Inmediatamente después del evento, habría una vuelta gratis de cerveza, para
todos, en el mismo bar. El jefe concedió ceder esa mediatarde a todos sus
empleados, con la condición de recuperarla al día siguiente. Además, donó
para el reventón de la noche, diez damajuanas de vino tinto y unos cuantos
litros de cerveza.
Enseguida
aparecieron los voluntarios para cocinar el asado en las parrillas de atrás de
los galpones del puerto. Pancracio regaló el carbón, el gallego del almacén
las verduras, Lito se hizo cargo del pan y Cacho organizó la vaquita para
comprar la carne necesaria. Algunas mujeres harían empanadas y otras,
pastelitos dulces para el postre.
Si
alguien hubiese tomado las pulsaciones de Juan, se habrían dado cuenta que en
aquella soleada mañana de primavera, no todo era color de rosa. A medida que
los minutos pasaban, el ritmo cardíaco le aumentaba, la temperatura del cuerpo
le subía y no conseguía dejar quietas sus piernas por más de unos segundos.

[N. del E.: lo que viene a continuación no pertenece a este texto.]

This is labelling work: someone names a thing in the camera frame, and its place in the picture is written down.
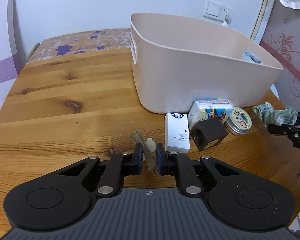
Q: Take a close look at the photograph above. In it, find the white small cardboard box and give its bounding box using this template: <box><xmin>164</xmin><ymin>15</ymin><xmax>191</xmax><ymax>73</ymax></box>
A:
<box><xmin>165</xmin><ymin>113</ymin><xmax>190</xmax><ymax>153</ymax></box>

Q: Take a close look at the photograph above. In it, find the green checkered scrunchie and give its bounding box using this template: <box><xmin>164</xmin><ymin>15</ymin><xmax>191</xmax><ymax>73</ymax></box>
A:
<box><xmin>252</xmin><ymin>102</ymin><xmax>298</xmax><ymax>127</ymax></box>

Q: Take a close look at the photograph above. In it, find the beige folding comb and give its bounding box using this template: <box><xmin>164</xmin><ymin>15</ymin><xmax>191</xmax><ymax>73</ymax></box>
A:
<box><xmin>129</xmin><ymin>130</ymin><xmax>159</xmax><ymax>176</ymax></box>

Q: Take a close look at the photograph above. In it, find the dark brown cube block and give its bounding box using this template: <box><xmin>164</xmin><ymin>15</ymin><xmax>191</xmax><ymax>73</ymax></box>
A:
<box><xmin>191</xmin><ymin>118</ymin><xmax>228</xmax><ymax>152</ymax></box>

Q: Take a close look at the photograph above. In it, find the round floral metal tin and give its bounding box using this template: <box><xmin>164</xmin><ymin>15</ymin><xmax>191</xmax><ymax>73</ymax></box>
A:
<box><xmin>225</xmin><ymin>107</ymin><xmax>253</xmax><ymax>135</ymax></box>

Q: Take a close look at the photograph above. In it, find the colourful tissue pack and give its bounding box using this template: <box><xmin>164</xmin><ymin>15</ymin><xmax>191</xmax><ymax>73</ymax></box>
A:
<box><xmin>187</xmin><ymin>99</ymin><xmax>234</xmax><ymax>129</ymax></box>

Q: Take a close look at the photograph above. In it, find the beige plastic storage bin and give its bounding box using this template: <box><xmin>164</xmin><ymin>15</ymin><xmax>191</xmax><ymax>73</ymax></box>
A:
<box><xmin>130</xmin><ymin>13</ymin><xmax>283</xmax><ymax>113</ymax></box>

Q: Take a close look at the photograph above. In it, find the floral bedside cabinet top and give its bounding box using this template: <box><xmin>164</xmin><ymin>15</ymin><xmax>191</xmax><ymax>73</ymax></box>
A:
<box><xmin>28</xmin><ymin>28</ymin><xmax>130</xmax><ymax>63</ymax></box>

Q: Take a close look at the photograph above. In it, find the white purple wardrobe panel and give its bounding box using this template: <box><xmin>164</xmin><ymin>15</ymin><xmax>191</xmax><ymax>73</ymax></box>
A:
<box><xmin>0</xmin><ymin>0</ymin><xmax>23</xmax><ymax>83</ymax></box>

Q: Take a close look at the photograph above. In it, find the white wall plug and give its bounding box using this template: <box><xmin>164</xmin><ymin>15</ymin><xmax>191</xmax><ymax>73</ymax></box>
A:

Para cuando la iglesia dejó sonar los once campanazos, Juan era una bola
incontrolada de nervios. Todo el cuerpo le sudaba, estaba completamente hiperkinético
y casi no escuchaba nada de lo que le decían. Por momentos le faltaba el oxígeno
y por momentos le sobraba, se sentía ahogado y enseguida hiperventilado. Si
hubiese desayunado algo, probablemente lo habría vomitado.
A
las doce en punto se divisó, a lo lejos, al “María
Luisa” y su cuerpo no aguantó más. Una imparable diarrea, provocada por
los nervios, lo obligó a correr hasta el baño de su casa, a sólo tres cuadras
del puerto. No llegó a tiempo.
Entre
asqueado y avergonzado se quitó la ropa y la tiró en la pileta del patio.

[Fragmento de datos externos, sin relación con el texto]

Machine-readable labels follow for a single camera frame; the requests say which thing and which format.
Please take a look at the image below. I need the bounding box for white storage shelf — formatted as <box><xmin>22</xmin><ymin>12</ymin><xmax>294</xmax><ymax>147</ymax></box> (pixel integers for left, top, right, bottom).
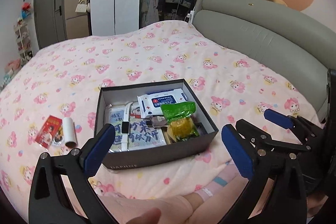
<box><xmin>14</xmin><ymin>21</ymin><xmax>34</xmax><ymax>66</ymax></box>

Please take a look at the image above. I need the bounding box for grey door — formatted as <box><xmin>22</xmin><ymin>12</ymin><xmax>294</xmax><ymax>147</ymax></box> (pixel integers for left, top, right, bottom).
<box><xmin>33</xmin><ymin>0</ymin><xmax>67</xmax><ymax>50</ymax></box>

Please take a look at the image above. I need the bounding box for red packet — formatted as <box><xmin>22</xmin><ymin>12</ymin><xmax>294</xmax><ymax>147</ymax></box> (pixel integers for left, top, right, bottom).
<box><xmin>35</xmin><ymin>115</ymin><xmax>62</xmax><ymax>149</ymax></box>

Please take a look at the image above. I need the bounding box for pink cartoon print blanket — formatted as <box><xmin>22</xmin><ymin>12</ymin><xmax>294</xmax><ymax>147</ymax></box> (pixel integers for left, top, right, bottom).
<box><xmin>1</xmin><ymin>20</ymin><xmax>319</xmax><ymax>219</ymax></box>

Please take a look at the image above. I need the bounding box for white lint roller refill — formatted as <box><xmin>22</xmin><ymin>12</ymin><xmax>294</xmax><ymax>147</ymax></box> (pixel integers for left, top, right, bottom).
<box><xmin>62</xmin><ymin>117</ymin><xmax>77</xmax><ymax>149</ymax></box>

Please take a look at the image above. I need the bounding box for white smart watch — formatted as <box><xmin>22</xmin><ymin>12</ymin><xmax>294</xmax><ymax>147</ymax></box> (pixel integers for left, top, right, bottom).
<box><xmin>121</xmin><ymin>102</ymin><xmax>133</xmax><ymax>152</ymax></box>

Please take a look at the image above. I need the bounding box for grey padded headboard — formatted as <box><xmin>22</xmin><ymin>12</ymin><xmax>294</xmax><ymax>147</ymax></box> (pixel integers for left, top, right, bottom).
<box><xmin>192</xmin><ymin>0</ymin><xmax>335</xmax><ymax>120</ymax></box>

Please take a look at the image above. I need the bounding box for brown cosmetic tube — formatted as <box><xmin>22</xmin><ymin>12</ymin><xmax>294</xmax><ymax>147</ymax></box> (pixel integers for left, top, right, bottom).
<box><xmin>146</xmin><ymin>116</ymin><xmax>168</xmax><ymax>128</ymax></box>

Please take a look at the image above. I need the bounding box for white wet wipes pack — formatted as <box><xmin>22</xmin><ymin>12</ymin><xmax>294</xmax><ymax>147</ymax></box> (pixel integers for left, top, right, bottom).
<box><xmin>137</xmin><ymin>89</ymin><xmax>187</xmax><ymax>119</ymax></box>

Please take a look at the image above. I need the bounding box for blue lettered cloth pouch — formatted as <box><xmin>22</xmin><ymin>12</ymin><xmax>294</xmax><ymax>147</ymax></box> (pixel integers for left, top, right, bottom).
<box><xmin>104</xmin><ymin>102</ymin><xmax>166</xmax><ymax>153</ymax></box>

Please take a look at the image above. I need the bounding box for dark grey cardboard box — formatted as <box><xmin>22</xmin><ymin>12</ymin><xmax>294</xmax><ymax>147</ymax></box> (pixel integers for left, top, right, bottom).
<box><xmin>94</xmin><ymin>79</ymin><xmax>219</xmax><ymax>170</ymax></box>

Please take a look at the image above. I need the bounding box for clear shiny plastic bag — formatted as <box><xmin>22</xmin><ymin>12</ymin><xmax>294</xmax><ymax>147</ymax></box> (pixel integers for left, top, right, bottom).
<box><xmin>51</xmin><ymin>126</ymin><xmax>64</xmax><ymax>147</ymax></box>

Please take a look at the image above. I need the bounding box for green yellow snack bag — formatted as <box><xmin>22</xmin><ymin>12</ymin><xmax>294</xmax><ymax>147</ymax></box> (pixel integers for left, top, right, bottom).
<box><xmin>161</xmin><ymin>102</ymin><xmax>199</xmax><ymax>142</ymax></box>

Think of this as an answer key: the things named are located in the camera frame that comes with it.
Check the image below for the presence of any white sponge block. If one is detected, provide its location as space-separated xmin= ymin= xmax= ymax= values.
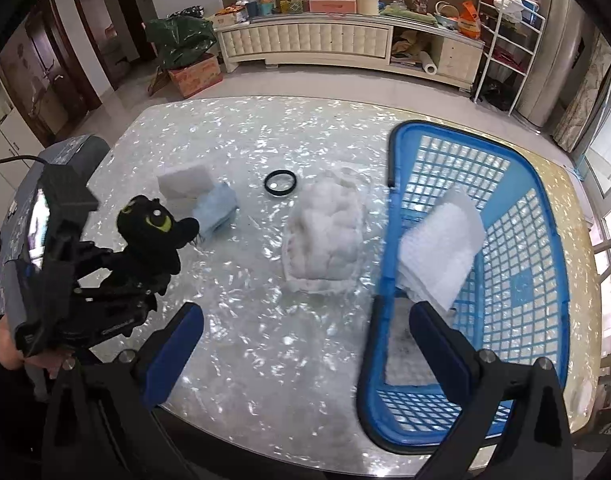
xmin=157 ymin=164 xmax=214 ymax=200

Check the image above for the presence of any black rubber ring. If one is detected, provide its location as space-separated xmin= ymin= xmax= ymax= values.
xmin=263 ymin=169 xmax=298 ymax=198

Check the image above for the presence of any white fluffy cloth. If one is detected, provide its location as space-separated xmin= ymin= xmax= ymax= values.
xmin=282 ymin=166 xmax=369 ymax=295

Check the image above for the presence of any black dragon plush toy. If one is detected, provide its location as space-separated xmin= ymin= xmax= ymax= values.
xmin=102 ymin=195 xmax=200 ymax=296

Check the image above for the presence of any white paper towel roll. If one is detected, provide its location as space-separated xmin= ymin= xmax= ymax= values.
xmin=418 ymin=51 xmax=438 ymax=75

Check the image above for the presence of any dark green plastic bag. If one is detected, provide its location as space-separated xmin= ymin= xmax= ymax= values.
xmin=145 ymin=6 xmax=217 ymax=70

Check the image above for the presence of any light blue sponge cloth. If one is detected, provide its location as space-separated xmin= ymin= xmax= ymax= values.
xmin=192 ymin=182 xmax=238 ymax=242

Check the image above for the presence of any cream pillar candle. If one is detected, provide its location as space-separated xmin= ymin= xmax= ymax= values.
xmin=356 ymin=0 xmax=380 ymax=16

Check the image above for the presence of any pink box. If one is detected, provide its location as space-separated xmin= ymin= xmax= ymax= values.
xmin=309 ymin=0 xmax=357 ymax=14

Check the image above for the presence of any white metal shelf rack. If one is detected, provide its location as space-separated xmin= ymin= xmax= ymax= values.
xmin=473 ymin=0 xmax=546 ymax=116

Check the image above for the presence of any cardboard box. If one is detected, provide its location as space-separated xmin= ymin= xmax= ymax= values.
xmin=147 ymin=53 xmax=223 ymax=99

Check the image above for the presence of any blue plastic laundry basket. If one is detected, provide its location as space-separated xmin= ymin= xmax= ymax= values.
xmin=356 ymin=120 xmax=570 ymax=455

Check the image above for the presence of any person hand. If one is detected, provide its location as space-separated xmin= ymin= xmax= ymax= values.
xmin=0 ymin=315 xmax=72 ymax=378

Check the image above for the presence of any white quilted cloth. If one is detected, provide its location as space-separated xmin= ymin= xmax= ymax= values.
xmin=397 ymin=185 xmax=485 ymax=315

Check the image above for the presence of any orange bag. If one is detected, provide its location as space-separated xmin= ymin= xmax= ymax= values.
xmin=457 ymin=0 xmax=481 ymax=40

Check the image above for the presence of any cream tv cabinet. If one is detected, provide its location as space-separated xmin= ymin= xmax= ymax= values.
xmin=216 ymin=13 xmax=483 ymax=92

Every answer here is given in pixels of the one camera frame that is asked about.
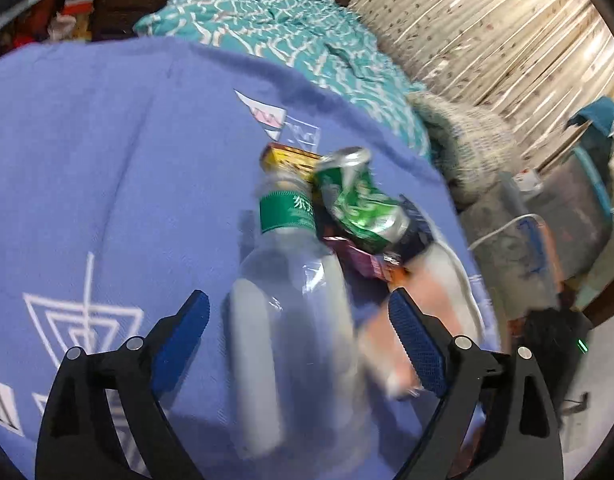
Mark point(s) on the beige floral curtain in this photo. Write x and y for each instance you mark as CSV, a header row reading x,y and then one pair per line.
x,y
532,62

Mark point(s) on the clear plastic storage bin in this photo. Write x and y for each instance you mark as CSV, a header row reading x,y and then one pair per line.
x,y
530,234

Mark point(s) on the teal patterned quilt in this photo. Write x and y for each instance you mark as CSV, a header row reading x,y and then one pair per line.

Sencillamente no podía creer que eso le estuviera pasando. Se dio una larga
ducha tibia y desnudo, como estaba, se sentó en el sillón del comedor, con una
botella de whisky en una mano, y un vaso con hielo en la otra. El primer trago
le quemó la garganta y le calentó el estómago. El segundo, casi inmediato, lo
disfrutó un poco más. El tercero lo saboreo y le agradó sentirse un poco más
calmo.
Tranquilamente
se empezó a vestir de nuevo. Sólo le faltaban los zapatos cuando su jefe le
golpeó la puerta.
-Juan,
ponete el overol y a laburar. En diez minutos llegan los camiones de Cargil y
necesito que descarguen todo hoy.
-Pero…la
pulseada. Balbuceó Juan, sin comprender lo que estaba sucediendo.
-Nada.
El “María Luisa” llegó pero el
rompebrazos, no. Se bajó en Mar del Plata para tomar el tren a Tucumán. Parece
que le organizaron un enfrentamiento con un paraguayo que trabaja en el algodón,
y que había un dineral en juego.
Ese
día, Juan “mano de acero”
Zubillaga, hizo con una sonrisa en la boca, el trabajo de tres hombres.